_ASSIGNMENT_: Nothing outside the range is wanted. Repeat exactly the lines below from the one with "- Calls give" through the one with "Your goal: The".

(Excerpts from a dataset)
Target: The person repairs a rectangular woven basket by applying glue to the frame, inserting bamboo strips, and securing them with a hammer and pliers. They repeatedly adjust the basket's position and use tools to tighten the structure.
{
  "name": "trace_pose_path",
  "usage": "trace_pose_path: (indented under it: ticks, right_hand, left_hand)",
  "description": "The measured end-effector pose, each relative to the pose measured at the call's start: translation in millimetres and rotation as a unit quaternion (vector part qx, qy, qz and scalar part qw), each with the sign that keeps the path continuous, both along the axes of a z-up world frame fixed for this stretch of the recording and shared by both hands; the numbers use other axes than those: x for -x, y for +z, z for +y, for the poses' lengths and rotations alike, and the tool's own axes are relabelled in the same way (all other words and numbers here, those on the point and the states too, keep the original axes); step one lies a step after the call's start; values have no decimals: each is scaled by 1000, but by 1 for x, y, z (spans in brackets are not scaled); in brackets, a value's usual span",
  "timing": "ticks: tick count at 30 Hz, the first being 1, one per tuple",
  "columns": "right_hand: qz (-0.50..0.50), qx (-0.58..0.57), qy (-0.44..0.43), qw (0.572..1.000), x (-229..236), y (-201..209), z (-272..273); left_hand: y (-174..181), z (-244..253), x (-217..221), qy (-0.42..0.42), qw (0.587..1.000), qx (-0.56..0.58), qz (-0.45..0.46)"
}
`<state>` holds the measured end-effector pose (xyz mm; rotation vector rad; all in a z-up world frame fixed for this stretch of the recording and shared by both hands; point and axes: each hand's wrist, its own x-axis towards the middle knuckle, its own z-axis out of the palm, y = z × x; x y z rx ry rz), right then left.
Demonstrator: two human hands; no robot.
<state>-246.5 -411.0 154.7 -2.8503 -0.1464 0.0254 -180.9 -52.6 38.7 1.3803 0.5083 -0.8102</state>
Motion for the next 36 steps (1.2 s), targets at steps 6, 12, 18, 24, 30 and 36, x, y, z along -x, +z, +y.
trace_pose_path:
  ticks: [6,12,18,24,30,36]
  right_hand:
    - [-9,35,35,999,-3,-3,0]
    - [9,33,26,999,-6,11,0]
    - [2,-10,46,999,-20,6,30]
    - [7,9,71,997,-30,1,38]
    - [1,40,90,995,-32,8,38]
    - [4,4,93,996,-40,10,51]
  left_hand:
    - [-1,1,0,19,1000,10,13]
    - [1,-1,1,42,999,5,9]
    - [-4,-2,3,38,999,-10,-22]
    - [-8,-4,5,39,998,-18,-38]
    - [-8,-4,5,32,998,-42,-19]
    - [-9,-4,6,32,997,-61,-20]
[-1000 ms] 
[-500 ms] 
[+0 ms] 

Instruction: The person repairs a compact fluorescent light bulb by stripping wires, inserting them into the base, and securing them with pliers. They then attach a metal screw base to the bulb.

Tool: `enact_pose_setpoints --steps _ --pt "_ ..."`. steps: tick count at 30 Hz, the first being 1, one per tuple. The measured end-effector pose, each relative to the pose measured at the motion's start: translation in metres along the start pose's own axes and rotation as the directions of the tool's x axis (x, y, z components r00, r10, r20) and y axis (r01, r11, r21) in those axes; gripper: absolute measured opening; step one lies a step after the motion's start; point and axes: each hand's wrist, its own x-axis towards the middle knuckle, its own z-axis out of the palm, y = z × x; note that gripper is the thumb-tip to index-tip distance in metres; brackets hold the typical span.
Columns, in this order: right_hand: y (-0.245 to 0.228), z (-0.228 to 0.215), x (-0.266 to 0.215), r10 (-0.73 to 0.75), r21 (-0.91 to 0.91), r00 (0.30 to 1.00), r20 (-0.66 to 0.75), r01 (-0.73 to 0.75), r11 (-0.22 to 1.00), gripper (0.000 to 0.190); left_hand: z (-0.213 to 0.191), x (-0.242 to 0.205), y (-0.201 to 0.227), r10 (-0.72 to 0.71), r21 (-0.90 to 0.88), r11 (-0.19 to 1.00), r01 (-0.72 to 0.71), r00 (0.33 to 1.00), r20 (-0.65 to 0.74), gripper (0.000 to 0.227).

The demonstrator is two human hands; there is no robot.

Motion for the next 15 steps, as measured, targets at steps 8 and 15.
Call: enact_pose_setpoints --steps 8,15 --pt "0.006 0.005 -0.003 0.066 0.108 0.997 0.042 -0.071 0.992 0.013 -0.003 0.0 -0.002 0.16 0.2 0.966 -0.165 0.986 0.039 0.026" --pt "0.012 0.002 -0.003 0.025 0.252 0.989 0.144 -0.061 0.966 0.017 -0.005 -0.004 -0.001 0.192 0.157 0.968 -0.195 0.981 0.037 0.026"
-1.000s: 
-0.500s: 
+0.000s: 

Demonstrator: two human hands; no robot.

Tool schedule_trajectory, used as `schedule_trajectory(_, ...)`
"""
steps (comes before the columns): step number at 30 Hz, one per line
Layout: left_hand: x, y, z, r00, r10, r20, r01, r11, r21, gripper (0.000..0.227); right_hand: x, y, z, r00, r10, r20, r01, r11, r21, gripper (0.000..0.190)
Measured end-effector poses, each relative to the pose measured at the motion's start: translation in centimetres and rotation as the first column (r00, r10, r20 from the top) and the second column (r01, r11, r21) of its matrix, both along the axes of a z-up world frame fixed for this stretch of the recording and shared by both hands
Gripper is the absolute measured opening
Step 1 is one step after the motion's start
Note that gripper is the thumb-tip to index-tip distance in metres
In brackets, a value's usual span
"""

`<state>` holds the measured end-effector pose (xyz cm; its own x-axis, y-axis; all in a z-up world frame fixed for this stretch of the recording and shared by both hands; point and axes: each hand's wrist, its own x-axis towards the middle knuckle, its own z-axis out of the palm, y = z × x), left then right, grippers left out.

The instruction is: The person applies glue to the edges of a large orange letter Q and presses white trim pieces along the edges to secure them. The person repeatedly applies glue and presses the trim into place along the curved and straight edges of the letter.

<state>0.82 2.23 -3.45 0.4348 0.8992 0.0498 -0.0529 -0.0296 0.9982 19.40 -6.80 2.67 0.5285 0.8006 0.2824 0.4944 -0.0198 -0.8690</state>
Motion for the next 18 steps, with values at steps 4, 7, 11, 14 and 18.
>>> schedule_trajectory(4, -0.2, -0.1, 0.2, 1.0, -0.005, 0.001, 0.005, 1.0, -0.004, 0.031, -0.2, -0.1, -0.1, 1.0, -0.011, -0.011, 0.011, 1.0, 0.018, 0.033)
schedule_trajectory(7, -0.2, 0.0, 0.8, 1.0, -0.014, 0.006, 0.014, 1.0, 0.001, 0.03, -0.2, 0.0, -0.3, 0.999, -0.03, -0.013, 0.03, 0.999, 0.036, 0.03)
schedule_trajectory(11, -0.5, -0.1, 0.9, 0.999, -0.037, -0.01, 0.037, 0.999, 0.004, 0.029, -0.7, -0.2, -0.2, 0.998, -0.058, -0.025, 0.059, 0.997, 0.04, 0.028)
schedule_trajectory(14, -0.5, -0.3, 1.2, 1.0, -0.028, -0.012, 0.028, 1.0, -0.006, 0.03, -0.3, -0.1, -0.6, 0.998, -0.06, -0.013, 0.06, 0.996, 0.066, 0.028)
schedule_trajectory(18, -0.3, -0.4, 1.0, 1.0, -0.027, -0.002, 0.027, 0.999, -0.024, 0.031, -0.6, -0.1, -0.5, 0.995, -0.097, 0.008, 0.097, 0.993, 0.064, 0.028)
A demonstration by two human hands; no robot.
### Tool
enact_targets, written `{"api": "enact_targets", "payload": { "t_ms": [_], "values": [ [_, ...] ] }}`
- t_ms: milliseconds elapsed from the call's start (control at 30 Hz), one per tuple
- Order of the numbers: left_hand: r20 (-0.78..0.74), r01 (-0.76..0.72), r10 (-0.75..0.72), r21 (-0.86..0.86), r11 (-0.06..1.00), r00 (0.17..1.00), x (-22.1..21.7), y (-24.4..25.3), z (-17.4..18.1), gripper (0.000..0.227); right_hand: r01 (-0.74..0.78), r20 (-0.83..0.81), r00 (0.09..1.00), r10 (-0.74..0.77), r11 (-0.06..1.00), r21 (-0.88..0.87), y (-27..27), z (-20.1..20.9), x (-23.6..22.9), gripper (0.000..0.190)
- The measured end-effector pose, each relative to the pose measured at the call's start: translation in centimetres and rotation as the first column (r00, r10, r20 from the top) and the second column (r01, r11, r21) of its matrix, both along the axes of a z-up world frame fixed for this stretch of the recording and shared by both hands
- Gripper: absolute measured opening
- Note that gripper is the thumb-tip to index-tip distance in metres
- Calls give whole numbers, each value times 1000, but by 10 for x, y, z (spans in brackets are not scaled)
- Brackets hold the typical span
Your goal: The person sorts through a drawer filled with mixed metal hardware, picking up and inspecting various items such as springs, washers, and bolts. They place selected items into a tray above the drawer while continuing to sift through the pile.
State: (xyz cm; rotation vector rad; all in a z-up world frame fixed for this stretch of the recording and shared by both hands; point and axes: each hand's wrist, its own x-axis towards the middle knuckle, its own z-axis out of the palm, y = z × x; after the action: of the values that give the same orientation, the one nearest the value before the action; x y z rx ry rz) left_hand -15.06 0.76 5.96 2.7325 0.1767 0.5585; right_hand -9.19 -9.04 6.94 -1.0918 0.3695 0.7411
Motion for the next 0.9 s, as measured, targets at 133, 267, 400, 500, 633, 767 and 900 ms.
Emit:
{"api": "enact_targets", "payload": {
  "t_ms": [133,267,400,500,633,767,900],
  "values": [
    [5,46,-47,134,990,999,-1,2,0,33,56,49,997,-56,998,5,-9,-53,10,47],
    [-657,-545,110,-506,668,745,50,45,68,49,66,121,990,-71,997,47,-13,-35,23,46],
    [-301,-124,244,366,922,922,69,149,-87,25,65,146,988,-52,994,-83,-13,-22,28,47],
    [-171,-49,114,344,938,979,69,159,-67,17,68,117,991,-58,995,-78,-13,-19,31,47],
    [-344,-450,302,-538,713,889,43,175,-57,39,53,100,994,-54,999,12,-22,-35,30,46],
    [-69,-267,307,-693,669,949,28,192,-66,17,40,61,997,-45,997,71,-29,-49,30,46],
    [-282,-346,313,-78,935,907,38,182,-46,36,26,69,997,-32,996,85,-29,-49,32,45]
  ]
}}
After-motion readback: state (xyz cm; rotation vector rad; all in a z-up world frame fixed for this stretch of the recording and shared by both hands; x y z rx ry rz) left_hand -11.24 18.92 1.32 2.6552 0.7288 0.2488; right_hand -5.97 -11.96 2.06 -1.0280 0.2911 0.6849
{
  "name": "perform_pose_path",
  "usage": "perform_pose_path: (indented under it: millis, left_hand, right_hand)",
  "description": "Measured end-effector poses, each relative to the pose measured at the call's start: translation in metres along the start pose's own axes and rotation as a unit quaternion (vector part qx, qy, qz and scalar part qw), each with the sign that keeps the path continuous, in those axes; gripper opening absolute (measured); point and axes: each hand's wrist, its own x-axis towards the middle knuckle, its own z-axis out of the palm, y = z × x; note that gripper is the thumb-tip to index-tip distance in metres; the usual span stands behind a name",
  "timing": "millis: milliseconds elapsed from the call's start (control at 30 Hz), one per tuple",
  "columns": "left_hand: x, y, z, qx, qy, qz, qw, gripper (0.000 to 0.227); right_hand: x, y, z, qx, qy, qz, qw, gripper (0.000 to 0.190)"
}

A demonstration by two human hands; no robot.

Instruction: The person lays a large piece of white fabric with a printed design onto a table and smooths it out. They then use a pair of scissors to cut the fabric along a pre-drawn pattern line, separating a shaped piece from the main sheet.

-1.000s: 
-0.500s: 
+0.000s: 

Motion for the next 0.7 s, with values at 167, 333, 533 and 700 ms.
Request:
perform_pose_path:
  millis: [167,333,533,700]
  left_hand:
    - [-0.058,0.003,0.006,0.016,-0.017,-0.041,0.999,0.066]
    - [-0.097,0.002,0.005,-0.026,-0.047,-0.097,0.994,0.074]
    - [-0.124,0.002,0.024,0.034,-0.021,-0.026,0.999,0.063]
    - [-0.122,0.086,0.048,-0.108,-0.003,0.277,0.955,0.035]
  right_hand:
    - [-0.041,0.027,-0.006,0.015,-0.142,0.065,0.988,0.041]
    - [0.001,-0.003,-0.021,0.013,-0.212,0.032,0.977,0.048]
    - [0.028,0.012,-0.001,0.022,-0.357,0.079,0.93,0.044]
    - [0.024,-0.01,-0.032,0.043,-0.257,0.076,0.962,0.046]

_ANSWER AREA_:
- Calls give whole numbers, each value times 1000, but by 10 for x, y, z (spans in brackets are not scaled)
- Brackets hold the typical span
Your goal: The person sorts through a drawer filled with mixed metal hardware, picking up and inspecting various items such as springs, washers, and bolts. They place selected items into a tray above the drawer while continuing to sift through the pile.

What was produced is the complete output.